Market could not have asked for more

Ashok Dasgupta

‘Economic reforms will be high on agenda of the new government’

The immediate priority will be to take steps to neutralise the impact of global turmoil

NEW DELHI: The market could not have asked for anything better. A clear and decisive mandate for a second term for the Congress-led UPA Government — without the need for outside coalition partners — was perhaps beyond the imagination of the Congress itself, leave alone the market investors.

Clearly, the astute Indian voter and the reforms have come out the winner. Hesitant the whole of this week, it was on Friday (May 15) that both the BSE and the NSE rallied on expectations on the basis of exit polls that either the Congress or the BJP would emerge as the single largest party in the Lok Sabha.

A lurking fear among investors and market analysts was whether the Left parties would hold sway in the formation of the government.

Now that there is no element of confusion in this regard, the bourses are expected to welcome the unexpected development in euphoric frenzy when they open for trade on Monday. And, this would be despite the negative cues emanating from the U.S.

Needless to say, the boost in market sentiment would stem from the continuity of a “stabler” UPA government at the Centre leading to a marked improvement in business sentiment and inflow of foreign investment which together are expected to expedite recovery of the country’s economy that has been reeling in the wake of the global meltdown.

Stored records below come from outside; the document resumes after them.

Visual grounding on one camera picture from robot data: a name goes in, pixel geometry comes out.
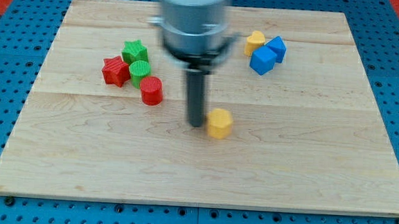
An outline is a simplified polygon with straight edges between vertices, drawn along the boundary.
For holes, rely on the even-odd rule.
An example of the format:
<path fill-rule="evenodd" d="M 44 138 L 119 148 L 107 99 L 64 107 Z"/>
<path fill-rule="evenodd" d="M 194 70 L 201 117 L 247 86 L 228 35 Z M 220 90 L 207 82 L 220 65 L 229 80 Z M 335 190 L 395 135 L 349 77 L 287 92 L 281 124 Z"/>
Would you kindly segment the black tool mount plate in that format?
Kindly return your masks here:
<path fill-rule="evenodd" d="M 233 45 L 238 40 L 238 36 L 232 35 L 224 37 L 222 39 L 222 44 L 218 48 L 207 50 L 199 54 L 181 52 L 178 49 L 172 48 L 165 40 L 165 37 L 161 38 L 161 40 L 163 48 L 168 52 L 169 56 L 173 60 L 181 62 L 183 68 L 210 71 L 228 60 Z"/>

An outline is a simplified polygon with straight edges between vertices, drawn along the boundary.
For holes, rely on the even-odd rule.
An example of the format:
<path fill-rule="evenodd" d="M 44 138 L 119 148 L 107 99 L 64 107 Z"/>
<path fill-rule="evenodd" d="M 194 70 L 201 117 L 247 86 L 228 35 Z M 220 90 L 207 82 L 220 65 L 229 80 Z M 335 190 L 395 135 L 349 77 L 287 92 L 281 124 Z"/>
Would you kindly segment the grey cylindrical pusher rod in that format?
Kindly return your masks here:
<path fill-rule="evenodd" d="M 205 118 L 205 75 L 196 70 L 188 70 L 185 74 L 187 121 L 193 127 L 201 127 Z"/>

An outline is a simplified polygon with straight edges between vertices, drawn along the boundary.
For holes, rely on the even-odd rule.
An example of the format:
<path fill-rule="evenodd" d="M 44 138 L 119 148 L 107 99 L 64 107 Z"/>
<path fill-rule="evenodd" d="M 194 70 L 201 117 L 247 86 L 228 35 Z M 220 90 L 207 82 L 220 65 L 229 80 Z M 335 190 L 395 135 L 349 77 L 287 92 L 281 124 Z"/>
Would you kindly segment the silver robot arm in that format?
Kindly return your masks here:
<path fill-rule="evenodd" d="M 237 35 L 227 35 L 229 0 L 158 0 L 163 48 L 180 63 L 186 77 L 187 121 L 201 127 L 205 120 L 205 77 L 229 56 Z"/>

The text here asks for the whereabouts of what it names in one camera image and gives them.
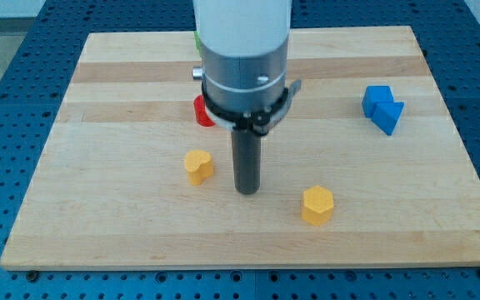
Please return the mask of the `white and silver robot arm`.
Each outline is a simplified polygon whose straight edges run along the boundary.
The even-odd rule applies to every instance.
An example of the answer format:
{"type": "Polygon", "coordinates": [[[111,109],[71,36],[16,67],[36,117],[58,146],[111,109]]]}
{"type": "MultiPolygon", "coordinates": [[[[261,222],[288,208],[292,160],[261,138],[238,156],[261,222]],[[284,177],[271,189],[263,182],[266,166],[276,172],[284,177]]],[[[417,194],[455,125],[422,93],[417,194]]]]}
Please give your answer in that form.
{"type": "Polygon", "coordinates": [[[208,116],[230,131],[265,136],[288,113],[285,85],[291,0],[193,0],[208,116]]]}

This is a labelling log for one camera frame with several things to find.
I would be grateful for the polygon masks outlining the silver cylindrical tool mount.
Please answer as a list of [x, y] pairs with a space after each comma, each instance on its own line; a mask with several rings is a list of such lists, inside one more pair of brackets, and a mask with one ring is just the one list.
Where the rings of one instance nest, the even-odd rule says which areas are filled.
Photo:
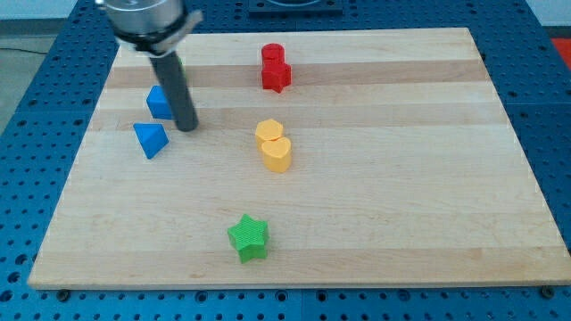
[[203, 21], [183, 0], [95, 0], [120, 45], [147, 56], [165, 56]]

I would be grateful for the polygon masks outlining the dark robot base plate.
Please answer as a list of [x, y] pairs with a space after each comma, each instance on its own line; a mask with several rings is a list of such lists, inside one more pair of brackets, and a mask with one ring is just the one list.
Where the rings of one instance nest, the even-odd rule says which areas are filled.
[[344, 0], [247, 0], [251, 17], [271, 14], [313, 14], [343, 12]]

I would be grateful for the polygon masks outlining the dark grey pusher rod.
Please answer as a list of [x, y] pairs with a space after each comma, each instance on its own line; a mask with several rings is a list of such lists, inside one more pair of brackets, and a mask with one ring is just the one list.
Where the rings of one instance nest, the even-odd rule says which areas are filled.
[[187, 87], [185, 69], [177, 53], [171, 52], [151, 58], [150, 61], [177, 129], [182, 132], [193, 131], [199, 121]]

Alongside, the road is now paved for implementation of the pending reforms in sectors such as banking, pensions and insurance which had been put on the backburner owing to stiff opposition by the UPA Government’s erstwhile Left allies.

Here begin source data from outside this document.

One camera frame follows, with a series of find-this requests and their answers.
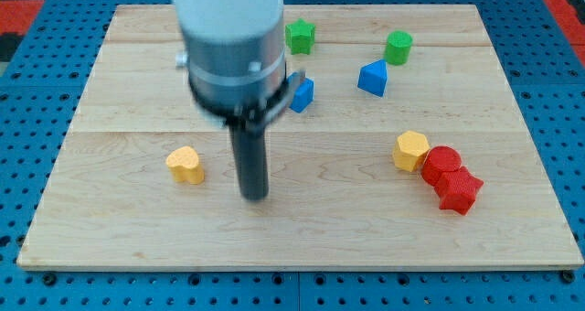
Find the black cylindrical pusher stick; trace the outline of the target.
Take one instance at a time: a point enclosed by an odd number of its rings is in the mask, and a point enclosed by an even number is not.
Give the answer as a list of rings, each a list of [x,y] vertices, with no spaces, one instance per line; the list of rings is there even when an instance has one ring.
[[[233,123],[229,134],[241,196],[250,201],[266,198],[269,179],[264,132],[254,133],[243,123]]]

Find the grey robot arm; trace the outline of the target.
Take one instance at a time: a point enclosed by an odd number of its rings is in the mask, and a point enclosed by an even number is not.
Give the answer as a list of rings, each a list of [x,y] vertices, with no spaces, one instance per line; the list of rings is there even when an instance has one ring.
[[[283,0],[172,0],[196,103],[229,128],[239,191],[269,193],[265,130],[293,102],[305,75],[287,73]]]

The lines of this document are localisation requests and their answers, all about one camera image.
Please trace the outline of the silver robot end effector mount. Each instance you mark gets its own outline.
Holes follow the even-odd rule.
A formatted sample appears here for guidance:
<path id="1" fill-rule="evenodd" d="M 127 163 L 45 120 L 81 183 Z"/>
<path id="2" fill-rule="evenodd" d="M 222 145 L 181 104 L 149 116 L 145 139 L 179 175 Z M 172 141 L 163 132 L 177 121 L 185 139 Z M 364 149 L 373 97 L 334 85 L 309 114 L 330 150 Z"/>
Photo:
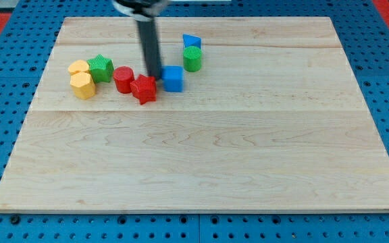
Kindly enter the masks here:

Commenting on the poll outcome, Prime Minister’s Economic Advisory Council (PMEAC) Chairman Suresh Tendulkar noted that the verdict in favour of the Congress and Manmohan Singh was for a “stable and good government” and the new set-up at the Centre would lay greater stress on economic reforms. “Economic reforms would certainly be on top of the agenda of the government but let’s wait for the constitution of the Cabinet…An economist is going to be in control of the nation. He is going to be the in-charge and that is a welcome sign for economic growth,” he said.

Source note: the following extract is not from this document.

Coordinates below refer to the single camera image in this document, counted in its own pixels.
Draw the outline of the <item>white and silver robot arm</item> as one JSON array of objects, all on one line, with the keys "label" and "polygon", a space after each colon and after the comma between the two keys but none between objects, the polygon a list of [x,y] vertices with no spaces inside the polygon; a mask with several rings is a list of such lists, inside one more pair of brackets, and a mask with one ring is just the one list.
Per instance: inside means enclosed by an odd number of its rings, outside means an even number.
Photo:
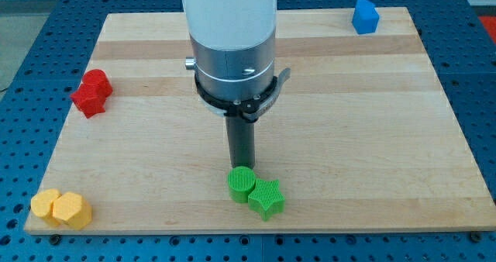
[{"label": "white and silver robot arm", "polygon": [[277,0],[182,0],[196,78],[212,97],[247,100],[274,76]]}]

Echoing similar sentiments, PMEAC Member Saumitra Chaudhuri said: It [the mandate] is a matter of great relief and will be very good for the economy. Investor sentiment will improve as there is a clear mandate for five years.”

Dubbing the poll results as “surprising”, Planning Commission member Abhijit Sen pointed out that apart from improving business confidence, it would also provide a boost to the stock markets. “This is a very good result. It [the verdict] is very surprising as even [the] Congress would not have imagined it…As the Left parties are not there, one will have to judge very carefully what does it mean.”

The new regime’s immediate priority, he said, would be to take steps to neutralise the impact of the global turmoil which is having a crippling effect on economic growth.